Records contained in a dataset:
--------------------

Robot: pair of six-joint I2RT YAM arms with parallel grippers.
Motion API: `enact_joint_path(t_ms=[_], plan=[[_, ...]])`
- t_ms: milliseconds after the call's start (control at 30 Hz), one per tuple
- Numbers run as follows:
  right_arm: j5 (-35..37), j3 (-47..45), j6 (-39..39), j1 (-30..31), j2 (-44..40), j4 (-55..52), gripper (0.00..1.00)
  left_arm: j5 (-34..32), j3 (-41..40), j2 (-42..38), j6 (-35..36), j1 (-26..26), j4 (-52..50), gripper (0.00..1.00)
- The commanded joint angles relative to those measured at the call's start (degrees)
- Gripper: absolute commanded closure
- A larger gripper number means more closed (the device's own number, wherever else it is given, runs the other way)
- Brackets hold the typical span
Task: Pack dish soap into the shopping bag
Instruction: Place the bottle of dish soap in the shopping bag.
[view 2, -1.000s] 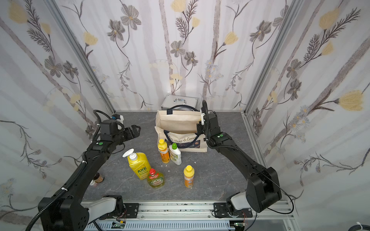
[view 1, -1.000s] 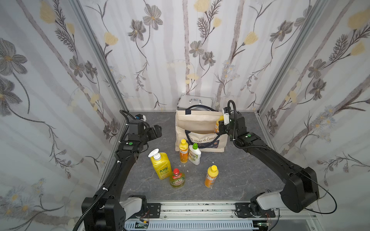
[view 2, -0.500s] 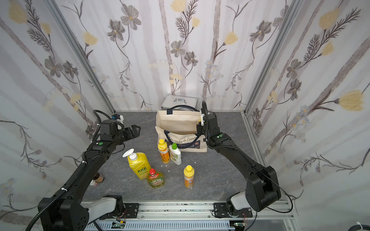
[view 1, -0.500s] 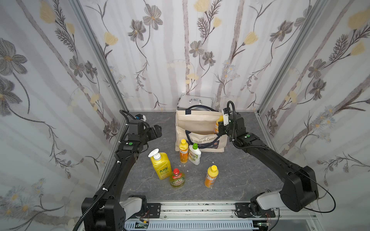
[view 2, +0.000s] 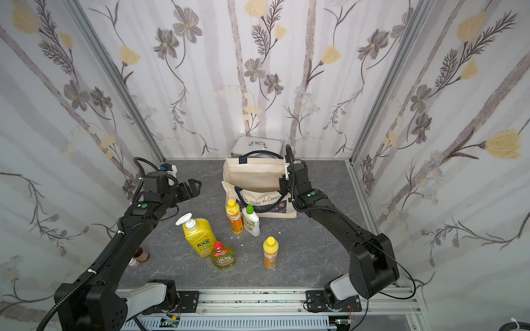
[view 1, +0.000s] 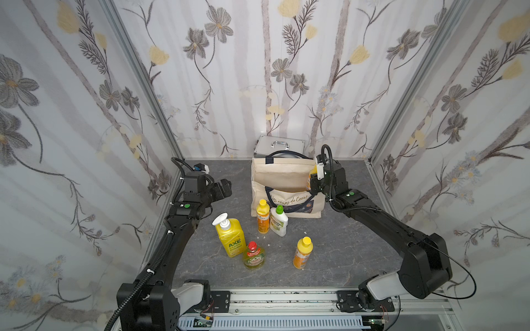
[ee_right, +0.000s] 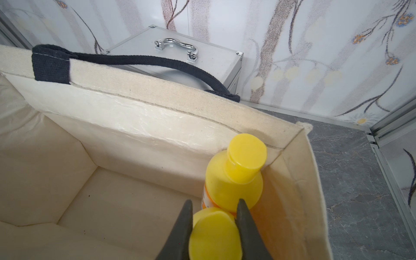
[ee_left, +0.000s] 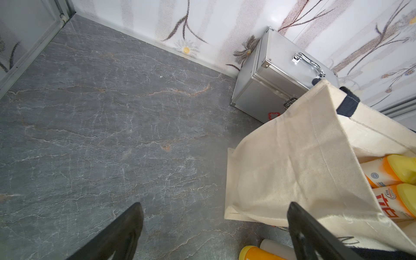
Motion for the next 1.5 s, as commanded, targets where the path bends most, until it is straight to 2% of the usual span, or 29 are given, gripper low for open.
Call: enact_joint_path(t_ms=[0,100,233,300,467,800,1467], plan=[[2.87,0.72,-1.05,0.03,-0.35,-2.72,1.0,-0.48,0.05,-0.01,0.4,0.02,0.63,0.0],[2.46,1.3,-0.98,0.21,-0.76,-3.66,0.87,-0.37,0.07,0.08,0.31,-0.06,0.63,0.0],[2.17,2.43,-0.89,0.39,-1.1,-4.71,0.76,-0.4,0.06,0.08,0.4,-0.06,0.64,0.0],[2.35,3.25,-0.98,0.51,-1.12,-5.3,0.64,-0.49,0.02,-0.01,0.4,-0.02,0.62,0.0],[2.42,4.11,-1.06,0.56,-1.36,-5.65,0.5,-0.66,0.07,-0.09,0.48,-0.06,0.56,0.0],[2.22,6.28,-1.4,0.55,-1.36,-6.39,0.44,-0.66,0.16,-0.27,0.51,-0.07,0.53,0.0],[1.21,7.33,-1.67,0.66,-11.36,-10.15,0.31,-0.48,0.4,-0.18,0.31,-0.06,0.55,0.0]])
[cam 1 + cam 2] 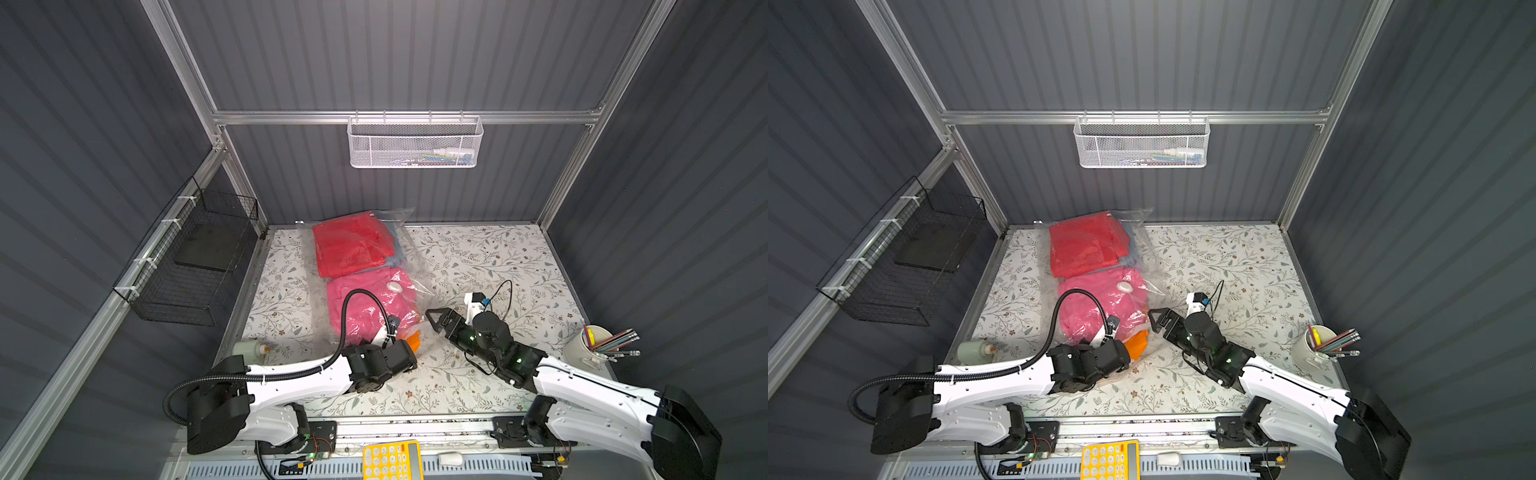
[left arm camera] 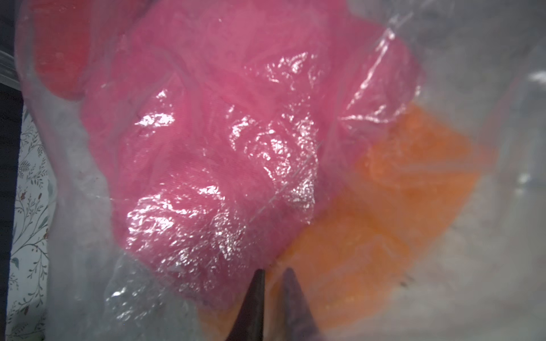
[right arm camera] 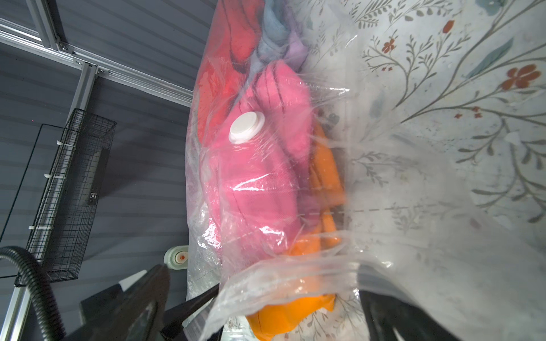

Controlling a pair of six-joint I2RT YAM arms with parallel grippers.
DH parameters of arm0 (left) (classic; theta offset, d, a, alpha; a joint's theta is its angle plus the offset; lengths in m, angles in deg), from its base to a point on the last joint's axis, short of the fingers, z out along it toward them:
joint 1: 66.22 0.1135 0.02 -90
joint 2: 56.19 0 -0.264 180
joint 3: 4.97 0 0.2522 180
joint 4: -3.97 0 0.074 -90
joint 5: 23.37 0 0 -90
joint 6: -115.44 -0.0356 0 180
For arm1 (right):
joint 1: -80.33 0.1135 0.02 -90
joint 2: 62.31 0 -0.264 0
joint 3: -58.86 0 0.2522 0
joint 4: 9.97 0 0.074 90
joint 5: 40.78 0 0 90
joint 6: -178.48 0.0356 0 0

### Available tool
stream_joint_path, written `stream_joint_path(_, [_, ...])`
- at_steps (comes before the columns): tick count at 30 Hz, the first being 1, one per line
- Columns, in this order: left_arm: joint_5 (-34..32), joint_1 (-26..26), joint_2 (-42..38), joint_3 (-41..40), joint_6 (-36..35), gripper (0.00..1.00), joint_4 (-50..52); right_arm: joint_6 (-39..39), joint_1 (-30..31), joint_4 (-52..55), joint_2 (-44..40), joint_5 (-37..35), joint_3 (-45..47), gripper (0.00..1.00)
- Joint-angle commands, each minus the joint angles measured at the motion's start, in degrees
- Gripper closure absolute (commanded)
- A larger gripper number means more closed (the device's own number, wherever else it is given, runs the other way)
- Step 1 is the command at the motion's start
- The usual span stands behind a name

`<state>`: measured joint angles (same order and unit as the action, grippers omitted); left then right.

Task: Take the trousers out of the vacuum bag
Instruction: Open the vacuum bag at the center of the board, then take out the trousers from the vacuum bag.

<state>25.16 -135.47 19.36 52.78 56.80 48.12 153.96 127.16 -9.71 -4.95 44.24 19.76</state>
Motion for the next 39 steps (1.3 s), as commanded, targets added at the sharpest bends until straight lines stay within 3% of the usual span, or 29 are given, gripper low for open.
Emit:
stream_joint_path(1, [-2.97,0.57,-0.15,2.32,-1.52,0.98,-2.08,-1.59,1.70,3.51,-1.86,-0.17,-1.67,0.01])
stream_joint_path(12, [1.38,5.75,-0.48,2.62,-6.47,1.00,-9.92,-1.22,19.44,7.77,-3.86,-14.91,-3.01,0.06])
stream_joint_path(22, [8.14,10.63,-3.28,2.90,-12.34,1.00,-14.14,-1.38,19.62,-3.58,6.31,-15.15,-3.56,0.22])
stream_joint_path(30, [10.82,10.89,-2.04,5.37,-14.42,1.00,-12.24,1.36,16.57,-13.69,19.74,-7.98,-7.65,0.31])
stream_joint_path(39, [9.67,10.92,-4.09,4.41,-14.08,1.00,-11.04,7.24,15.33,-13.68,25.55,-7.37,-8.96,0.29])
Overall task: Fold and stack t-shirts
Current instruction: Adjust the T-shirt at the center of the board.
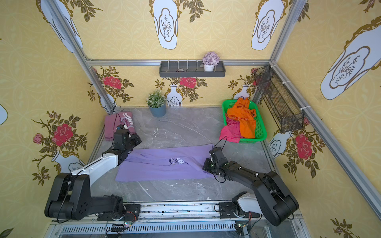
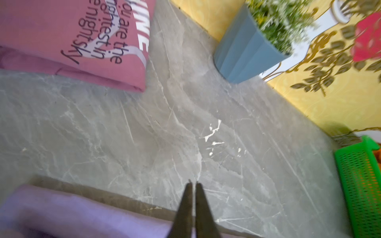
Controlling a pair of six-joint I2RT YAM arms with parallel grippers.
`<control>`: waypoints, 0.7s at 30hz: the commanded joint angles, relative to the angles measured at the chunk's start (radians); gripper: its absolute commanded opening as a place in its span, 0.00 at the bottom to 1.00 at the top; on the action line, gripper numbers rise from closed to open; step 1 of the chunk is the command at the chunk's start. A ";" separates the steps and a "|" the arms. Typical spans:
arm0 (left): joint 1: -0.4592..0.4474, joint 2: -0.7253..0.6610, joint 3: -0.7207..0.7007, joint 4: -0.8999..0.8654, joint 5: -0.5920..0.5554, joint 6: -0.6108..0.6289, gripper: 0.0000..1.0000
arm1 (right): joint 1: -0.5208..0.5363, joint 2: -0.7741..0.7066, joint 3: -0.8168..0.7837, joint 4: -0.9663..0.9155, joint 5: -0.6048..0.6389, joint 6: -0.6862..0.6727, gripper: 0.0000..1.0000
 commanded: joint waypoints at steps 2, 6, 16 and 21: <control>-0.005 0.092 0.008 0.017 -0.007 0.061 0.00 | 0.007 0.010 -0.072 -0.035 0.008 0.083 0.00; -0.013 0.168 0.006 -0.014 -0.013 0.070 0.00 | -0.012 0.051 -0.006 -0.079 0.053 0.061 0.00; -0.095 0.153 -0.133 -0.075 -0.013 0.017 0.00 | -0.145 0.462 0.420 -0.011 -0.025 -0.084 0.00; -0.231 0.094 -0.143 -0.132 -0.036 -0.041 0.00 | -0.162 0.730 0.739 -0.024 -0.095 -0.141 0.00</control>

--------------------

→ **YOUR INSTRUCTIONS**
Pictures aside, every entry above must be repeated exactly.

→ **EXERCISE OUTPUT**
Robot: pair of six-joint I2RT YAM arms with parallel grippers.
Motion API: `enact_joint_path(t_ms=[_], plan=[[_, ...]])`
- t_ms: milliseconds after the call's start (control at 30 Hz), one per tuple
- Numbers run as follows:
  right_arm: j5 (-35..37), j3 (-47..45), j6 (-39..39), j1 (-30..31), j2 (-44..40), j4 (-55..52), gripper (0.00..1.00)
  left_arm: j5 (-34..32), j3 (-41..40), j2 (-42..38), j6 (-35..36), j1 (-26..26), j4 (-52..50), gripper (0.00..1.00)
- The commanded joint angles relative to those measured at the call's start (degrees)
- Gripper: absolute commanded closure
- A larger gripper number means more closed (the device's own number, wherever else it is given, runs the other way)
- Brackets hold the typical span
Task: Pack dish soap into the shopping bag
Instruction: Place the bottle of dish soap in the shopping bag.
[view 2, -1.000s] 
[view 1, -1.000s] 
[view 2, -0.500s] 
[view 1, -0.500s] 
[view 2, +0.000s] 
[view 1, +0.000s] 
[ee_right, +0.000s] 
[ee_left, +0.000s] 
Motion for the next 1.5 s, as commanded, targets where the path bends most, until it is straight to 2% of the usual span, or 29 are given, gripper low for open.
Call: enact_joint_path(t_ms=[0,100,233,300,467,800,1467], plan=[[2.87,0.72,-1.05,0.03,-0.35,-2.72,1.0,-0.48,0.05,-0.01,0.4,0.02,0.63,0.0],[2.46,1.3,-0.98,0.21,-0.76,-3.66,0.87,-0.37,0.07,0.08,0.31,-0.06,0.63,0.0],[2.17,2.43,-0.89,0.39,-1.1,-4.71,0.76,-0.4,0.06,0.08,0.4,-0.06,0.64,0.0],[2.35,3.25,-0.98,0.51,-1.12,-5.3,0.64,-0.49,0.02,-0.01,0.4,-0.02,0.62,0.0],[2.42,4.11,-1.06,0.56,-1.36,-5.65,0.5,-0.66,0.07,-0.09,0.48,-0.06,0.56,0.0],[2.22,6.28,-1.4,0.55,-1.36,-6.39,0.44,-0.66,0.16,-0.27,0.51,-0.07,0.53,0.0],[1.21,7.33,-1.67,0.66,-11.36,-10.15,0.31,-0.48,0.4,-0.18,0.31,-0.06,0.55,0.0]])
[cam 1 + cam 2] 
[left arm camera] 
[right arm camera] 

Controlling a pair of six-joint I2RT YAM arms with parallel grippers.
DH parameters of arm0 (left) (classic; theta offset, d, a, alpha; a joint's theta is its angle plus the offset; lengths in m, angles in deg), from its base to a point on the last joint's axis, short of the fingers, z out along it toward them:
joint 1: 66.22 0.1135 0.02 -90
joint 2: 56.19 0 -0.264 180
joint 3: 4.97 0 0.2522 180
joint 4: -3.97 0 0.074 -90
joint 5: 23.37 0 0 -90
joint 6: -115.44 -0.0356 0 180
For arm1 (right):
joint 1: -80.33 0.1135 0.02 -90
joint 2: 62.31 0 -0.264 0
joint 3: -58.86 0 0.2522 0
joint 4: 9.97 0 0.074 90
joint 5: 40.78 0 0 90
joint 6: -178.48 0.0356 0 0

### Available tool
stream_joint_path, written `stream_joint_path(_, [_, ...])`
- at_steps (comes before the columns): tick count at 30 Hz, the first being 1, one per line
- Columns, in this order: left_arm: joint_5 (-34..32), joint_1 (-26..26), joint_2 (-42..38), joint_3 (-41..40), joint_6 (-36..35), gripper (0.00..1.00), joint_4 (-50..52); right_arm: joint_6 (-39..39), joint_1 (-30..31), joint_4 (-52..55), joint_2 (-44..40), joint_5 (-37..35), joint_3 (-45..47), gripper (0.00..1.00)
- Joint-angle commands, each minus the joint angles measured at the motion's start, in degrees
- Gripper closure absolute (commanded)
- A larger gripper number means more closed (the device's own number, wherever else it is given, runs the other way)
- Step 1 is the command at the motion's start
- The usual span stands behind a name

`<state>`: measured joint angles (same order and unit as the action, grippers omitted); left then right.

Task: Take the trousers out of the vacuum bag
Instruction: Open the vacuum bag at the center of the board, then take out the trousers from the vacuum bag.

<state>25.16 -135.47 19.36 52.78 56.80 48.12 153.96 127.16 -9.71 -4.95 44.24 19.76</state>
Motion for the next 39 steps (1.3 s), as commanded, targets added at the sharpest bends until straight lines stay within 3% of the usual span, or 29 are given, gripper low for open.
Emit:
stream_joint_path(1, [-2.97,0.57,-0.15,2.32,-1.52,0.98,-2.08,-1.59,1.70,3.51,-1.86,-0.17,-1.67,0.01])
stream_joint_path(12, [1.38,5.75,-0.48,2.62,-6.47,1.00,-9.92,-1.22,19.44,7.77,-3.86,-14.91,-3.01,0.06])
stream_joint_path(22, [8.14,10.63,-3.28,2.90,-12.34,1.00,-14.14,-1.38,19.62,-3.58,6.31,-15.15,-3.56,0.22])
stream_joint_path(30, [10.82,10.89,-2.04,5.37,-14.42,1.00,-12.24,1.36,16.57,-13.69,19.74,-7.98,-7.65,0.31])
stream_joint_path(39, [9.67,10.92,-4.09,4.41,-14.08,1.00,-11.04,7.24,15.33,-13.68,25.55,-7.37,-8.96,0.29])
Overall task: Fold and stack t-shirts
Current instruction: Adjust the T-shirt at the center of the board.
Controlling a pair of six-joint I2RT YAM arms with parallel grippers.
`<control>`: waypoints, 0.7s at 30hz: the commanded joint angles, relative to the angles measured at the chunk's start (radians); gripper: its absolute commanded opening as a place in its span, 0.00 at the bottom to 1.00 at the top; on the action line, gripper numbers rise from closed to open; step 1 of the chunk is the command at the chunk's start. A ";" separates the steps and a "|" the arms. Typical spans:
arm0 (left): joint 1: -0.4592..0.4474, joint 2: -0.7253..0.6610, joint 3: -0.7207..0.7007, joint 4: -0.8999..0.8654, joint 5: -0.5920..0.5554, joint 6: -0.6108..0.6289, gripper: 0.0000..1.0000
arm1 (right): joint 1: -0.5208..0.5363, joint 2: -0.7741..0.7066, joint 3: -0.8168..0.7837, joint 4: -0.9663..0.9155, joint 5: -0.6048..0.6389, joint 6: -0.6862..0.6727, gripper: 0.0000..1.0000
 commanded: joint waypoints at steps 2, 6, 16 and 21: <control>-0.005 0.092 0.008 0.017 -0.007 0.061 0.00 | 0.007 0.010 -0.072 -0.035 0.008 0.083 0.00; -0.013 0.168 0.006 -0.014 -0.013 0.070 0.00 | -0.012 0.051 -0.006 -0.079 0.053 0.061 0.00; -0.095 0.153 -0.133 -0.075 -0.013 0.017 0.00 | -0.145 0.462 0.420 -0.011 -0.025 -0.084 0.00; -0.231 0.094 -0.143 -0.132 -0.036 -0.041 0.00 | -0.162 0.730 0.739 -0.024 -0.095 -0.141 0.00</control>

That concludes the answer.